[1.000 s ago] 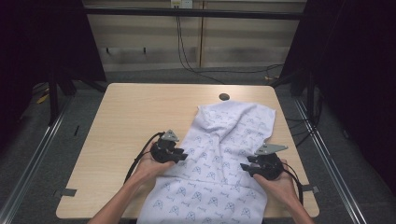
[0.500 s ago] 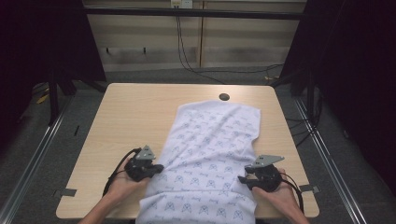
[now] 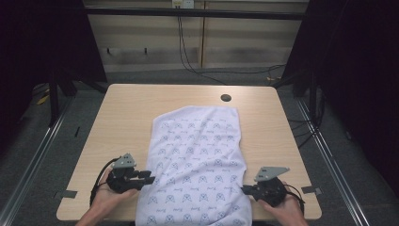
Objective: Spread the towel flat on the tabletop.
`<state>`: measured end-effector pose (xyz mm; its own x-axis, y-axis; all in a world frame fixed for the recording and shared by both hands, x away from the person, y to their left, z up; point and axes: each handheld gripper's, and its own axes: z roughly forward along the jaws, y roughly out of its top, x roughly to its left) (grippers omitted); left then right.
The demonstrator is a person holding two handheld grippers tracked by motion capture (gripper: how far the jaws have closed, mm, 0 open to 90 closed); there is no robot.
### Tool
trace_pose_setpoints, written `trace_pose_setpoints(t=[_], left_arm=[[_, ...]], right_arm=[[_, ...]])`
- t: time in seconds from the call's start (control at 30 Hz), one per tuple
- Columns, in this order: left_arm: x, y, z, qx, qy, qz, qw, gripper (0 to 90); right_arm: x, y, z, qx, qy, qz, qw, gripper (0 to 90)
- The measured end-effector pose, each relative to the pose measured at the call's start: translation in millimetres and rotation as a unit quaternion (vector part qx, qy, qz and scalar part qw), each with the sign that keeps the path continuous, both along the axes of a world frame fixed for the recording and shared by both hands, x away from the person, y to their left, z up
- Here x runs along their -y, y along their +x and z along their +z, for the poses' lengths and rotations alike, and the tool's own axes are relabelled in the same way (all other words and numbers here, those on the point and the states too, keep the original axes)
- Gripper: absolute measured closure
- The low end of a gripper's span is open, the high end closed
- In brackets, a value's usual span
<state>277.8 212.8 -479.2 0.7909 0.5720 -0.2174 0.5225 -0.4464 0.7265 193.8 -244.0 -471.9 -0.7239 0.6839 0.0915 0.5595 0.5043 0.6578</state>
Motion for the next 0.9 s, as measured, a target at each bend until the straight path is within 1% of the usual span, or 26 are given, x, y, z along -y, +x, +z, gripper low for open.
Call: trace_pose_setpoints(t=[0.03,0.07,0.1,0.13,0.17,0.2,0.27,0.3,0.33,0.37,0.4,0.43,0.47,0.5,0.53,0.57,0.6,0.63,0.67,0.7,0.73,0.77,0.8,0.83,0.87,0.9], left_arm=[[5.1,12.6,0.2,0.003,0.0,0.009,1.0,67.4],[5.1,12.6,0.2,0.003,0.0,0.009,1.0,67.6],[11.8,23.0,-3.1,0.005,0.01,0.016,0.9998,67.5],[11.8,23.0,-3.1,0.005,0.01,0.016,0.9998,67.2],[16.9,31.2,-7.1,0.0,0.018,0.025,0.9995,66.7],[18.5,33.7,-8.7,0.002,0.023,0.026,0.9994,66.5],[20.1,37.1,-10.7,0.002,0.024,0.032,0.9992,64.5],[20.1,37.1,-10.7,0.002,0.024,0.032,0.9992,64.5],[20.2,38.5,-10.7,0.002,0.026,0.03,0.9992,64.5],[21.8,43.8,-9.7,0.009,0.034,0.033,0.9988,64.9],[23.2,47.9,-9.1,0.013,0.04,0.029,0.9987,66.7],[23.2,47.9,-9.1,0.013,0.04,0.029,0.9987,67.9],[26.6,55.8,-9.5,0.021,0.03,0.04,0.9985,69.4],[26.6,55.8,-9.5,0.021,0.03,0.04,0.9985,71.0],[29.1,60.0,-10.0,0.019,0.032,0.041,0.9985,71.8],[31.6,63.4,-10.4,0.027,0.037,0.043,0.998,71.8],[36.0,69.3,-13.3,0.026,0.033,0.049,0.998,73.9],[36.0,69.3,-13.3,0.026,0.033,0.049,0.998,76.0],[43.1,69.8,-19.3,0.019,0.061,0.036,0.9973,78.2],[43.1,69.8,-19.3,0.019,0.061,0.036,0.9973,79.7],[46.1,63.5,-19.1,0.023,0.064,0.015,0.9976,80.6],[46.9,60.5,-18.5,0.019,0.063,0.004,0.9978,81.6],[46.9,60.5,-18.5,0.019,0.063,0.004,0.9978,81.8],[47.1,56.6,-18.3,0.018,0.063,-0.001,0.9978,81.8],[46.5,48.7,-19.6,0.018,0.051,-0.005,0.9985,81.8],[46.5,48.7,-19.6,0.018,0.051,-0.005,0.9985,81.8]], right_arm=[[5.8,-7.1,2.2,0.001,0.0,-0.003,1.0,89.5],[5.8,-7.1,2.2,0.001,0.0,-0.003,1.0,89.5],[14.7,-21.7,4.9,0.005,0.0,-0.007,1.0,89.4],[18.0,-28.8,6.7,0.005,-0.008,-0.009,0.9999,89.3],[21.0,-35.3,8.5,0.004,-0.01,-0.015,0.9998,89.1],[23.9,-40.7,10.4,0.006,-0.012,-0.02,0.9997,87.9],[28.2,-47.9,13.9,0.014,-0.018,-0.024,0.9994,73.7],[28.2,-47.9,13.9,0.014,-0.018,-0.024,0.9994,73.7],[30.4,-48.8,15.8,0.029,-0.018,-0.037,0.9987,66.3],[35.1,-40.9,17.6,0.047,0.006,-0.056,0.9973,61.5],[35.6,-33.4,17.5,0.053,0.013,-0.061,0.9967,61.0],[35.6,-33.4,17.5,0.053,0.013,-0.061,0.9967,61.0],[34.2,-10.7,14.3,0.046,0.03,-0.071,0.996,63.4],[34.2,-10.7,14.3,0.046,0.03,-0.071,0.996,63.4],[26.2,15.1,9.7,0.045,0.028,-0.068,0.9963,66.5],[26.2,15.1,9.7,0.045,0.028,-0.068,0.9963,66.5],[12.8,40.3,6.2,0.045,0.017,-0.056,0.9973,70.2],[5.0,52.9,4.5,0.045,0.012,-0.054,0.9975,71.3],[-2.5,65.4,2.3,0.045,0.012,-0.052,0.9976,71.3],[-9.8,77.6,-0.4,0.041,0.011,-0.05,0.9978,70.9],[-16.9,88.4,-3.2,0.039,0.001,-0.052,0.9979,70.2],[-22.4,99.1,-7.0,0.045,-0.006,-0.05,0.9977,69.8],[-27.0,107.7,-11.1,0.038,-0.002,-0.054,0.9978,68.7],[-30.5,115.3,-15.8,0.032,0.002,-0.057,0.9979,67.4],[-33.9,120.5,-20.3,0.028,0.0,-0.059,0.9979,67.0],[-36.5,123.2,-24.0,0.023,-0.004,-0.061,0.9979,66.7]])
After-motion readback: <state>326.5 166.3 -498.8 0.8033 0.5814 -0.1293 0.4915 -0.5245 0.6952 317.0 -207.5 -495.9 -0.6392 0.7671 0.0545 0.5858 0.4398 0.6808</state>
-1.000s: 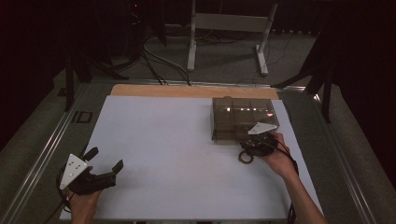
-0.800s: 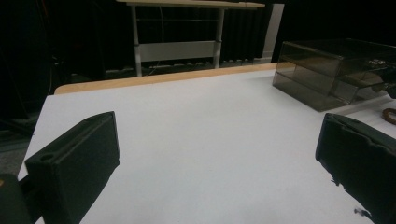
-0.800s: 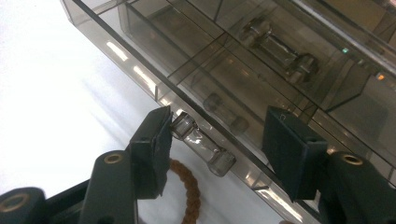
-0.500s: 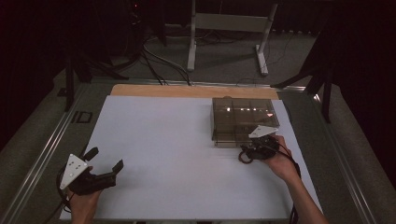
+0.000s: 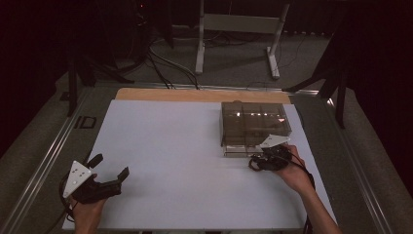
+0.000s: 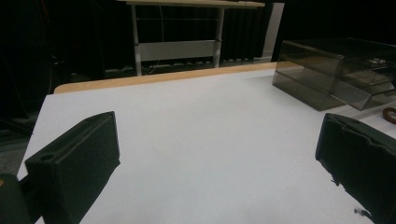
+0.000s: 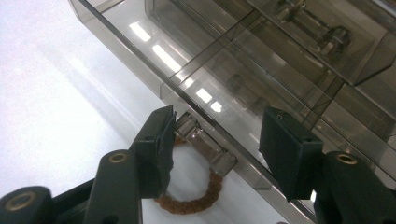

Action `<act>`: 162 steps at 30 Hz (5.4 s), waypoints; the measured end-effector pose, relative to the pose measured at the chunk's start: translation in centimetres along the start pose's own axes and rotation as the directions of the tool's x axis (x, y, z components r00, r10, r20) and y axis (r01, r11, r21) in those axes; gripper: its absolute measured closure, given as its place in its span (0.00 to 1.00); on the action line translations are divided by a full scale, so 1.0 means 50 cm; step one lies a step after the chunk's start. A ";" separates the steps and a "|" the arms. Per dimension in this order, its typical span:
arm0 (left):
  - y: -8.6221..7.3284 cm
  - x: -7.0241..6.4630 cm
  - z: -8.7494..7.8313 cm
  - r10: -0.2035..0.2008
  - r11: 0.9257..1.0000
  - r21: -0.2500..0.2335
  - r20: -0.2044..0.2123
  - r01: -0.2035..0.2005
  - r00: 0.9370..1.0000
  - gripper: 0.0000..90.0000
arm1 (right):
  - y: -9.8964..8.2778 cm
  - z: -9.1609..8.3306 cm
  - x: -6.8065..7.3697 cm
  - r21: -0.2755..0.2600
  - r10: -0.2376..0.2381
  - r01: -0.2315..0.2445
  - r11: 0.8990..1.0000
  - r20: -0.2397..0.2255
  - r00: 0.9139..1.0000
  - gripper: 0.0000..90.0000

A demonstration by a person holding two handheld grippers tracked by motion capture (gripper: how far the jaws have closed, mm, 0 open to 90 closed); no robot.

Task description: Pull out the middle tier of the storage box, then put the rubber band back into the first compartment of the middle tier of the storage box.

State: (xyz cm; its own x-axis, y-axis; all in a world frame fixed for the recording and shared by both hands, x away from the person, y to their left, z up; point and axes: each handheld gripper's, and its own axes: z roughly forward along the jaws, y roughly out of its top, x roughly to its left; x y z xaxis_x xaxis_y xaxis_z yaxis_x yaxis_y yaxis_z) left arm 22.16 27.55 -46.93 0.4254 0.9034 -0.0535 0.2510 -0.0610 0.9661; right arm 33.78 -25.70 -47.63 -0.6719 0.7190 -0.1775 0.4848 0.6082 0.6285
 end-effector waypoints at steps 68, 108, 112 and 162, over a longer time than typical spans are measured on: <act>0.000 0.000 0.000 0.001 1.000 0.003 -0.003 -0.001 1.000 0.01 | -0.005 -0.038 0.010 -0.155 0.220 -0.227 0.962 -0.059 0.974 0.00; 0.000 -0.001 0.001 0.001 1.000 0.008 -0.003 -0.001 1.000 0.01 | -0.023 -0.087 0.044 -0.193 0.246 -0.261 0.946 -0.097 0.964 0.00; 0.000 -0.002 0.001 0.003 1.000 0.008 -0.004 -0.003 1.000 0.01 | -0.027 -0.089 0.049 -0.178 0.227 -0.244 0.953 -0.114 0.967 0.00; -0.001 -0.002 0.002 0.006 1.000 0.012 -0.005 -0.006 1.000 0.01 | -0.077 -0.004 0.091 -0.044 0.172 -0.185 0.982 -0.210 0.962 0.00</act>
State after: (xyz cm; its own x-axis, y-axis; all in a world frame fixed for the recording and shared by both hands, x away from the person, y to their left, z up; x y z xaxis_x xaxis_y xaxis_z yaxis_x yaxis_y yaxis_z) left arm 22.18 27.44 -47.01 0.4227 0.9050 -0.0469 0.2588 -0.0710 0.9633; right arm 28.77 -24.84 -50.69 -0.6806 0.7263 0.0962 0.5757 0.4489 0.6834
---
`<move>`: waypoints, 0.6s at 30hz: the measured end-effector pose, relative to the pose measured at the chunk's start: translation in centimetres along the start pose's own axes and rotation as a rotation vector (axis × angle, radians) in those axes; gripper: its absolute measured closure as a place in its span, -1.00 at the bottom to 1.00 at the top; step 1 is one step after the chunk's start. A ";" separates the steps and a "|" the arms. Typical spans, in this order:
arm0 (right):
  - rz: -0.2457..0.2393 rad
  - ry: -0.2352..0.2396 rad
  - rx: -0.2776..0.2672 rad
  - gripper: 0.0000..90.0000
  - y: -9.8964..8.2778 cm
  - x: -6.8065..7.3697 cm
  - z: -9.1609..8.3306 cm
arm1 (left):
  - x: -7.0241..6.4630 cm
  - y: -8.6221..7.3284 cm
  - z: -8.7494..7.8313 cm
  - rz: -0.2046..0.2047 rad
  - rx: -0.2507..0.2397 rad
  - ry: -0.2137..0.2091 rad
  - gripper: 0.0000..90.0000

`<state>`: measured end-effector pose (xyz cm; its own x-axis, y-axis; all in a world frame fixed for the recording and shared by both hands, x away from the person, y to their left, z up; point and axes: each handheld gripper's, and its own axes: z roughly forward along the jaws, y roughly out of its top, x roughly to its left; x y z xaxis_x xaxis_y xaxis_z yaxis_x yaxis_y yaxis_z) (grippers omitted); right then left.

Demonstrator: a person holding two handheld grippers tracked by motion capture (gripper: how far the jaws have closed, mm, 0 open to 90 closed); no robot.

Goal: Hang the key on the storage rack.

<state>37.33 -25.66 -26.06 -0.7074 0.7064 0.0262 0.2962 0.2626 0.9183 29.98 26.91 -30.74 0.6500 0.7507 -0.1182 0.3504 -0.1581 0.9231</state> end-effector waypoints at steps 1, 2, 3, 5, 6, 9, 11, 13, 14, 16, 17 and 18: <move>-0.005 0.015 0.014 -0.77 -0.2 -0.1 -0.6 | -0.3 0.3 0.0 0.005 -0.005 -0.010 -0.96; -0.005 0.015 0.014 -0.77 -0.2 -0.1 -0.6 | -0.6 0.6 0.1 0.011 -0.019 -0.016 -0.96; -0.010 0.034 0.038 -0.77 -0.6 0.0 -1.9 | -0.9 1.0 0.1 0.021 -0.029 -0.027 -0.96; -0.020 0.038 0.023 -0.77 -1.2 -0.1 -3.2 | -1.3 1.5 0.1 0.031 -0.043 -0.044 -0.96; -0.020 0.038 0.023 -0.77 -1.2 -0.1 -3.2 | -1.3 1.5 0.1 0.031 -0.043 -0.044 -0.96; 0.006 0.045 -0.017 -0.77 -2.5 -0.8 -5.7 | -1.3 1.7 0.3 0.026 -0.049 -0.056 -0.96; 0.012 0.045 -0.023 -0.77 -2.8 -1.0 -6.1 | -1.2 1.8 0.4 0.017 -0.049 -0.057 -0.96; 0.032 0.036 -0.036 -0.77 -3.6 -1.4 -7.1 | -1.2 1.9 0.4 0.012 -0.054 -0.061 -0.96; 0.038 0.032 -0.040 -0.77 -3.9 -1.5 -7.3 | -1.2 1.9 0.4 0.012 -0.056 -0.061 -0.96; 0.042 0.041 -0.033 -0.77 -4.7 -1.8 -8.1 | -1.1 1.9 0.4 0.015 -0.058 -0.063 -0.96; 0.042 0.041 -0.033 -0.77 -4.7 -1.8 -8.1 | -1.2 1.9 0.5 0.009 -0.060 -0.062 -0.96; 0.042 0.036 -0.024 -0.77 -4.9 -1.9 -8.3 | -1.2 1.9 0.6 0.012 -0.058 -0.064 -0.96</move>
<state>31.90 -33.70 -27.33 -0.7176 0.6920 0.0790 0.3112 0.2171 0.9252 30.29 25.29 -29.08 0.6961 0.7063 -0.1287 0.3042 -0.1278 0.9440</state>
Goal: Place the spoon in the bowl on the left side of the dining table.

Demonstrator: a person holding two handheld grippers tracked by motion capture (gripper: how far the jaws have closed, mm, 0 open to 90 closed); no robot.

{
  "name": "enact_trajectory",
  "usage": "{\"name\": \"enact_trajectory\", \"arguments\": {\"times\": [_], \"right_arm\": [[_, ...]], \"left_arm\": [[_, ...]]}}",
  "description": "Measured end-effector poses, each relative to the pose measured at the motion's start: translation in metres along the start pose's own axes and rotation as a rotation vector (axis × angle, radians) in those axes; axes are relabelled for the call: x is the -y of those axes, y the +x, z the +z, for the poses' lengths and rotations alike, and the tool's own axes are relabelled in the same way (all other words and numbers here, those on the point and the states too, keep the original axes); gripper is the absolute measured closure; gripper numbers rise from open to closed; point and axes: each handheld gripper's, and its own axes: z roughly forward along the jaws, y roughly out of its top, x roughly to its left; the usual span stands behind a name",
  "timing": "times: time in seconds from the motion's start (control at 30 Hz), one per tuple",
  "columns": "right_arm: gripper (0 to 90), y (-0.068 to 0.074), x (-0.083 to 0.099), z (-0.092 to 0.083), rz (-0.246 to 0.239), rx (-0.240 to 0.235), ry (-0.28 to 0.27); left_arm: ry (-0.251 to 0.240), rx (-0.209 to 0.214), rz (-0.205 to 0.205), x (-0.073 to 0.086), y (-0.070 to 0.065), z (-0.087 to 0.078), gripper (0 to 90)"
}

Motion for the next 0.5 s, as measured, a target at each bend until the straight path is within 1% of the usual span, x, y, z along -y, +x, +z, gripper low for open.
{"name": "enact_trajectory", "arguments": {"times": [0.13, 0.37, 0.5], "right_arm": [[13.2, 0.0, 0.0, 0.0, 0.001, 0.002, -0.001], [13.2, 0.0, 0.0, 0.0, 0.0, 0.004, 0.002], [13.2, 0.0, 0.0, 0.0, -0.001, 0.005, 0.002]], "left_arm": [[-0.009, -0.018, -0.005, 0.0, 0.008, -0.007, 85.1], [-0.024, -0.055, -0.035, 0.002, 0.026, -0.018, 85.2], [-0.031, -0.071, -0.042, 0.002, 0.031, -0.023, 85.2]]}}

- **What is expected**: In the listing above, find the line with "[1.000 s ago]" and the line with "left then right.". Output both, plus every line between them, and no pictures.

- **Solution to this task**:
[1.000 s ago] 
[0.500 s ago] 
[now] 
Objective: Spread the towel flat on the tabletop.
`<state>`: measured end-effector pose (xyz mm; its own x-axis, y-axis; all in a world frame fixed for the recording and shared by both hands, x away from the person, y to their left, z up; point and axes: each handheld gripper's, and its own axes: z roughly forward along the jaws, y roughly out of its top, x roughly to its left) (grippers omitted); left then right.

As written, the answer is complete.